> [ACTIVITY]: Filter the entries for the word "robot". Copy each line that has it.

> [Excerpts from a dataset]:
☆ ☆ ☆ ☆
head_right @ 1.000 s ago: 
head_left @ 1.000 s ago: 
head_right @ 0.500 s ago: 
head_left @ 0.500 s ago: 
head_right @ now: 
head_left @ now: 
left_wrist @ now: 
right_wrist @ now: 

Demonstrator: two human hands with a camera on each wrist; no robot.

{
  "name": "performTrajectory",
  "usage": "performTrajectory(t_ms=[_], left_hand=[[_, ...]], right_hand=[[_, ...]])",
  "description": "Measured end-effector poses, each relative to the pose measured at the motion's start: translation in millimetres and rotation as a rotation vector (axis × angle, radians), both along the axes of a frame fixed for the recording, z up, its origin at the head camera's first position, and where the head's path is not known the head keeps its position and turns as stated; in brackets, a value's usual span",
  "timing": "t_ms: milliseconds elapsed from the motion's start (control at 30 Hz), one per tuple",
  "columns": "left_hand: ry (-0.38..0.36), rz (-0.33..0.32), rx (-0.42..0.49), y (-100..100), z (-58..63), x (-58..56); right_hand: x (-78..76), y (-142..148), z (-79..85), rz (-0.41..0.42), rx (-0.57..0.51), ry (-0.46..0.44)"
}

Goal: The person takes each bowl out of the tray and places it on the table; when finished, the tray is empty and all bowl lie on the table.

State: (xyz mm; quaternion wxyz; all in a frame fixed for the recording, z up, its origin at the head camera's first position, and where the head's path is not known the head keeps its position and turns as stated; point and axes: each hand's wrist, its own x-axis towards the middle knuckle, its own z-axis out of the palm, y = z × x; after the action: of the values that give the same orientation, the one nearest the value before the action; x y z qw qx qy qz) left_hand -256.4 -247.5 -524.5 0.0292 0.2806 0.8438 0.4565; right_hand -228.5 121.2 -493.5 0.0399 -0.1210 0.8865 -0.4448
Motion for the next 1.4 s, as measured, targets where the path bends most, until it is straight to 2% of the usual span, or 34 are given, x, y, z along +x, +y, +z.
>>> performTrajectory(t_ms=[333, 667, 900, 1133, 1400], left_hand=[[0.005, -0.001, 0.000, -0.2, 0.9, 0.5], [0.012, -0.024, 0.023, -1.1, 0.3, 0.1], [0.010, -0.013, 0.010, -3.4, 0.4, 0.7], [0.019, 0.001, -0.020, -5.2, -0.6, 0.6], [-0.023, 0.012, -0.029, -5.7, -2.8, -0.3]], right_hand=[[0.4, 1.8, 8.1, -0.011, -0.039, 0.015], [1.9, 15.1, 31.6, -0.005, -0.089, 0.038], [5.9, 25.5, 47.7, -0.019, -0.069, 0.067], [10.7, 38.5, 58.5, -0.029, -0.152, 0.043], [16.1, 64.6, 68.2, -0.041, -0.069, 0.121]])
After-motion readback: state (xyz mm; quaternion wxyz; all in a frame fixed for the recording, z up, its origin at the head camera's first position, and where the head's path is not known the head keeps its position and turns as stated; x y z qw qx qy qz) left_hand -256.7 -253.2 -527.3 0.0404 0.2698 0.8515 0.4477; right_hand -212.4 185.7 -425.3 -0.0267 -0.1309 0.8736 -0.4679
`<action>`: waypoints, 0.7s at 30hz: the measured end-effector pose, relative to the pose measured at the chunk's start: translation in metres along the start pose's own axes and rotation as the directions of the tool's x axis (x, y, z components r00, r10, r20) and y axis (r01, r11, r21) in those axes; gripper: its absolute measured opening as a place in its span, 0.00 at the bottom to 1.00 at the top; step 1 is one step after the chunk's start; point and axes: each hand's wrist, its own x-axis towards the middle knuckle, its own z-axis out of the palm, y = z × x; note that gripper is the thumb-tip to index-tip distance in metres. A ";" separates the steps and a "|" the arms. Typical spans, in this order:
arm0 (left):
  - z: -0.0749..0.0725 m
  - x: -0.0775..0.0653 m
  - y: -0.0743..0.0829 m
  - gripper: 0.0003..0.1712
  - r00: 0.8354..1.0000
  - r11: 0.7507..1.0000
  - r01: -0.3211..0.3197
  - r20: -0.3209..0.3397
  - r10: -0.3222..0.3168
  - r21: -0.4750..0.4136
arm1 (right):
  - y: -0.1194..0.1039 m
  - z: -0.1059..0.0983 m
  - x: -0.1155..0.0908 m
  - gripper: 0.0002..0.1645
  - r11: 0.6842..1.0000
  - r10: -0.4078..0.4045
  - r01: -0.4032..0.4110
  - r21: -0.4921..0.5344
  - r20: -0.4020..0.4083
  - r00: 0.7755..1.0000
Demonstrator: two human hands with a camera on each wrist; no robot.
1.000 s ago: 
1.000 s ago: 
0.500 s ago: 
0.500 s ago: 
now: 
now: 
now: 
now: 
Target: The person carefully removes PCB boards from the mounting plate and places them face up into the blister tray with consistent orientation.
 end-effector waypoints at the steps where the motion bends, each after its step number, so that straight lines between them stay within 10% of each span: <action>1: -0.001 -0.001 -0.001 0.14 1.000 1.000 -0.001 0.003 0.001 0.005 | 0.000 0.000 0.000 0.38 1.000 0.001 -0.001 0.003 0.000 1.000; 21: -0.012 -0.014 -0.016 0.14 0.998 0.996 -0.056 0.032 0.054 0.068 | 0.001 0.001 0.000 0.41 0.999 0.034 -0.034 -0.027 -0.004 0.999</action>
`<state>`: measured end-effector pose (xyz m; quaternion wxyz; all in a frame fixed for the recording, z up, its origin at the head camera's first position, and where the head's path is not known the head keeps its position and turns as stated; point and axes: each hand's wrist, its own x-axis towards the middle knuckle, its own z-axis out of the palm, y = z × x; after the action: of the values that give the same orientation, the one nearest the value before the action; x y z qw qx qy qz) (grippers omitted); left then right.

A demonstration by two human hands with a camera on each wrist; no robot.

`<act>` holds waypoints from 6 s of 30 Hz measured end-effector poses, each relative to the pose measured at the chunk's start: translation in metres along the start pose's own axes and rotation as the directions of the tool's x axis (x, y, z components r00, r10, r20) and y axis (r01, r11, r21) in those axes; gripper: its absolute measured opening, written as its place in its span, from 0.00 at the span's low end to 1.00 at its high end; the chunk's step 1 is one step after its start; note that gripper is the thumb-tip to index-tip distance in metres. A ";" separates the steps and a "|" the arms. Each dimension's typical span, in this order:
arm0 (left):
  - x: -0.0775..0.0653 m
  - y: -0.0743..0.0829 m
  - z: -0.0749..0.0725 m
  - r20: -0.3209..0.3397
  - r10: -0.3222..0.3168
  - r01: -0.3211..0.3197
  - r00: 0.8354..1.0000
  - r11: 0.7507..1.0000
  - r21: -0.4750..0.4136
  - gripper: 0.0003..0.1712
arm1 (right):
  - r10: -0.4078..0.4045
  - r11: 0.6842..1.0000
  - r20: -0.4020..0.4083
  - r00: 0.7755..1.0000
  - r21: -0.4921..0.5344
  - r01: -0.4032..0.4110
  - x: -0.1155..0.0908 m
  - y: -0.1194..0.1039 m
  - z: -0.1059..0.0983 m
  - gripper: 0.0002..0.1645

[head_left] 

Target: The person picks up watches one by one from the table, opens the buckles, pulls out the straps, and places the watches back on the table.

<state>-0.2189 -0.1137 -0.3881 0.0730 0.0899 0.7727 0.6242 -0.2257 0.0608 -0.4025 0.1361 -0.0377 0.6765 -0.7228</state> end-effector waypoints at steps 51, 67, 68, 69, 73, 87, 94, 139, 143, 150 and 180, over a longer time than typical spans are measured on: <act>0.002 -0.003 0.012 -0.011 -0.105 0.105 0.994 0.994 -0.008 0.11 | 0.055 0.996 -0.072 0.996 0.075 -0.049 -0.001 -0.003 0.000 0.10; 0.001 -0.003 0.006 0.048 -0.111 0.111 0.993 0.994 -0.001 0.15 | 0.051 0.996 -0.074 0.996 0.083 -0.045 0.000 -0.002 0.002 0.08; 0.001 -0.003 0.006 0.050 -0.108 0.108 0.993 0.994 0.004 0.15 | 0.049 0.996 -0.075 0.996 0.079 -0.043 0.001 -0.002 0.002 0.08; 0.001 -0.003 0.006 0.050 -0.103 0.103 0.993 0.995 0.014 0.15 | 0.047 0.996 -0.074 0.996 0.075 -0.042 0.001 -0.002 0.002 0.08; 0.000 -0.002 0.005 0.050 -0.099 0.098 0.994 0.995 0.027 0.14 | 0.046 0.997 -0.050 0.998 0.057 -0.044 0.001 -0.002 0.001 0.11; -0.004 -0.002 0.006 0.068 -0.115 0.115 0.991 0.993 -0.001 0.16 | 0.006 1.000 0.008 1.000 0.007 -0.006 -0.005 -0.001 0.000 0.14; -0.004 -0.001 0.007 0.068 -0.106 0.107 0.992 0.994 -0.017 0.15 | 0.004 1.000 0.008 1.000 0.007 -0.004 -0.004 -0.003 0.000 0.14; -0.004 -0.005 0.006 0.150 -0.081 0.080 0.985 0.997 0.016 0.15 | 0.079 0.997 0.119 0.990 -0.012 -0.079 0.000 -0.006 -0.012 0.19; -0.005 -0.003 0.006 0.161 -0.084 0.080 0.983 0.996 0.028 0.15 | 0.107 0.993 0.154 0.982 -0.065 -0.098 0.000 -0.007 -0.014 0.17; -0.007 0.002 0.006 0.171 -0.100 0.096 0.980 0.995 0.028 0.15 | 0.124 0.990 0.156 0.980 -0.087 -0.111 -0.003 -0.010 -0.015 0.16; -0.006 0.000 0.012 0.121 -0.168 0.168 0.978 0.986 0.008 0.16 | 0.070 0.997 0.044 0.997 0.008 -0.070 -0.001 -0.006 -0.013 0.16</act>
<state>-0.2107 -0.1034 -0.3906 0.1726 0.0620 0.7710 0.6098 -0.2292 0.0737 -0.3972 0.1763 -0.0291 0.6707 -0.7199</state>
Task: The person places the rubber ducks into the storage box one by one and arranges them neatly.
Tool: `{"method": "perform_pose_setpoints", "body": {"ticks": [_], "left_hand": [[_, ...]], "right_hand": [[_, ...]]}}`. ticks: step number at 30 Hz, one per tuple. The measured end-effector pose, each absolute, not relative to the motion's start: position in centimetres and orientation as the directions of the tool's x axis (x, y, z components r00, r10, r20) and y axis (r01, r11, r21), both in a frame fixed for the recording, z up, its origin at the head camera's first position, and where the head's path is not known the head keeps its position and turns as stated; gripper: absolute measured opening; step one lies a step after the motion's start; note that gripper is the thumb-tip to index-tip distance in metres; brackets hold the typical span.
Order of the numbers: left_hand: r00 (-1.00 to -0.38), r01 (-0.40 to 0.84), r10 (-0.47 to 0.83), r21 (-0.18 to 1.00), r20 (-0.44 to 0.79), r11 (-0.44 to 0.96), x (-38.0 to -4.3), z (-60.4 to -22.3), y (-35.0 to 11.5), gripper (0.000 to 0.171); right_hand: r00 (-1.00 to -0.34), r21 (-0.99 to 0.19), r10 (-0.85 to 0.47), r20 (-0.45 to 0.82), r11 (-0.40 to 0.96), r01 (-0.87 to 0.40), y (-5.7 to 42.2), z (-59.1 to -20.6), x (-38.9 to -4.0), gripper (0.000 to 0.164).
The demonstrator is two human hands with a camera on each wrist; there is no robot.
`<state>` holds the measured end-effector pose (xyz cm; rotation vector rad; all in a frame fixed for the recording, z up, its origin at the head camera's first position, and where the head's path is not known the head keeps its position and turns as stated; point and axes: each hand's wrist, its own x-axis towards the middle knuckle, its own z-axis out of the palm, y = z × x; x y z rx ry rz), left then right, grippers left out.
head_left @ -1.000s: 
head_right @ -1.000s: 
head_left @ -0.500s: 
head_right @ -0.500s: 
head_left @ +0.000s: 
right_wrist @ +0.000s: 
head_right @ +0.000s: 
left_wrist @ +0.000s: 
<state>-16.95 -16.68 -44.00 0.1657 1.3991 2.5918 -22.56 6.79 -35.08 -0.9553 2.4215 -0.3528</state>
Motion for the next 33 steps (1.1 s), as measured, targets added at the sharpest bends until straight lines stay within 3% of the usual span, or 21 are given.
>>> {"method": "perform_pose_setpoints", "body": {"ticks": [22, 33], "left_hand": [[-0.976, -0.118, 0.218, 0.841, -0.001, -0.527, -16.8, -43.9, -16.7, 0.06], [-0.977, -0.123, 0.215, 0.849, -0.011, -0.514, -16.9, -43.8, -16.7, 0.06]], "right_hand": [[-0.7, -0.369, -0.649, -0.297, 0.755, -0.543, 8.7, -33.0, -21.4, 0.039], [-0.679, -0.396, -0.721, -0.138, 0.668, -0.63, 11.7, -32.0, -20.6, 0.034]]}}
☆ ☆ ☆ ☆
> [RESULT OF THE TASK]:
Demonstrator: two human hands with a camera on each wrist; no robot.
Demonstrator: two human hands with a camera on each wrist; no robot.
A demonstration by two human hands with a camera on each wrist; no robot.
The demonstrator is two human hands with a camera on each wrist; there is no robot.

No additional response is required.